On a mission
We’re on a mission to drive urgent action to limit the effects of climate change, particularly for the most vulnerable people and countries. With radical collaboration and stubborn optimism we will bend the curve of global GHG emissions by 2020, enabling humanity to flourish.
It’s necessary, it’s desirable and it’s achievable.
In 2015, 195 nations came together to adopt the Paris Agreement, committing to pursue efforts that would limit global average temperature increases to 1.5°C above pre-industrial levels by the end of the century.
It's Necessary
The high cost of climate change is largely carried by some of the most vulnerable communities around the world. They suffer from enduring human loss, and a need to continuously repair damage from severe weather impacts and rising sea-levels. The repeated infrastructure costs divert investments from education, health and food security, further entrenching poverty and accelerating involuntary migration.
The insurance industry has also warned that if the world goes beyond a 2°C increase, it is not systemically insurable due to the frequency and intensity of extreme weather impacts.
Reaching the climate turning point by 2020 will expedite the least expensive transition to a safer fossil-free economy by 2050, protecting the most vulnerable and ushering in a safer economy.
IT'S DESIRABLE
Climate change is the major opportunity we have to modernize our transport, our energy generation and efficiency, to become more energy independent, to clean our air, to improve our land-use, to create jobs and to have more liveable cities.
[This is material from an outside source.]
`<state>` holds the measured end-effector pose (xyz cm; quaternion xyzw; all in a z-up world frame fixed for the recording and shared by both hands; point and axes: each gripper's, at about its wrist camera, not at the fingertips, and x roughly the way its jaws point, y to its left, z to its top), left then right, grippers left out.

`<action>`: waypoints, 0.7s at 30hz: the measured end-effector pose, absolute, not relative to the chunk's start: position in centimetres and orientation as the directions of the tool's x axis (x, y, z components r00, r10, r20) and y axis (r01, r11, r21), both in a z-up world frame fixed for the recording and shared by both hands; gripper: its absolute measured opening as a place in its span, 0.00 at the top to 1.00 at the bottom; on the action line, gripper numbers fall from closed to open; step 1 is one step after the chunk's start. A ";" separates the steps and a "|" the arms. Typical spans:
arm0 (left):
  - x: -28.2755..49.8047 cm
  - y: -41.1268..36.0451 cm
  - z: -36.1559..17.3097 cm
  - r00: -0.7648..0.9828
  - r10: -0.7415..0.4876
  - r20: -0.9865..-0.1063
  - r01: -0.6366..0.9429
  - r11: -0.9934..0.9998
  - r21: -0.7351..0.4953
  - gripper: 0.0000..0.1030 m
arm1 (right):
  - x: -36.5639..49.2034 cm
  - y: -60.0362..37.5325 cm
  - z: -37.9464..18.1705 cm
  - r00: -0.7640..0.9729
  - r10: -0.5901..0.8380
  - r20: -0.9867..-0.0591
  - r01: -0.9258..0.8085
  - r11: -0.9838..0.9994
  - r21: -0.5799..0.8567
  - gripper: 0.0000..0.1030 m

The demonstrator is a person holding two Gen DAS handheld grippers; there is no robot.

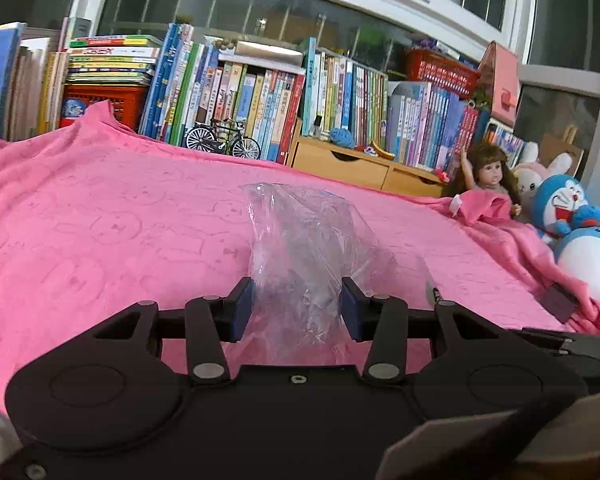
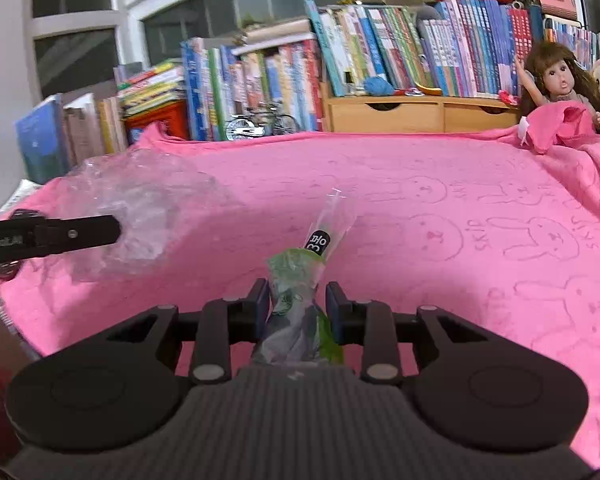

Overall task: Collect trash
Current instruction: 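Carry the clear bag and green packet past the towel edge over the bin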

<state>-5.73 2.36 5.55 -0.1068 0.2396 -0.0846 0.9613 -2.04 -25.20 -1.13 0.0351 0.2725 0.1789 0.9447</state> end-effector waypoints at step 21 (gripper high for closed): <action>-19.5 4.5 4.3 0.745 -0.248 -0.620 0.178 0.969 -0.174 0.58 | -15.0 -24.8 -5.8 0.670 0.410 -0.619 -0.301 0.912 0.279 0.67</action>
Meeting the 2020 turning point will bring many added benefits in health, energy, food security and employment creation. It will form a strong base for shared prosperity and financial stability.
It will also, in turn, help meet people’s common desire to prosper, with good jobs, safe homes and a flourishing natural world. The foundation for this stability is a living earth and a stable climate.





It's ACHIEVABLE
With breakthrough actions in a few key areas, including energy, transportation, land-use,
infrastructure, industry and finance, we can build on the strong momentum towards a fossil-
free economy and reach our 2020 turning point. The economics are shifting at scale:
- By 2020, the number of countries that have already peaked or which have a commitment that implies an emissions peak will be up to 53.
- The production costs of renewables are already lower than those of fossil fuels.
- $2.5 trillion invested in clean energy since 2010.
- Global clean energy investment was over $330 billion in 2017, the second highest annual figure ever.
- China is investing $360 billion in clean energy by 2020 which will create 13 million new jobs.
- India is on track to produce more than half its electricity from clean energy by the mid-2020s.
- Electricity from renewables will be consistently cheaper in many places than that from most fossil fuels in only two years.
- More than 200 companies have committed to disclosing the risks they face from climate change, using new international standards developed by the Task Force on Climate-related Financial Disclosures.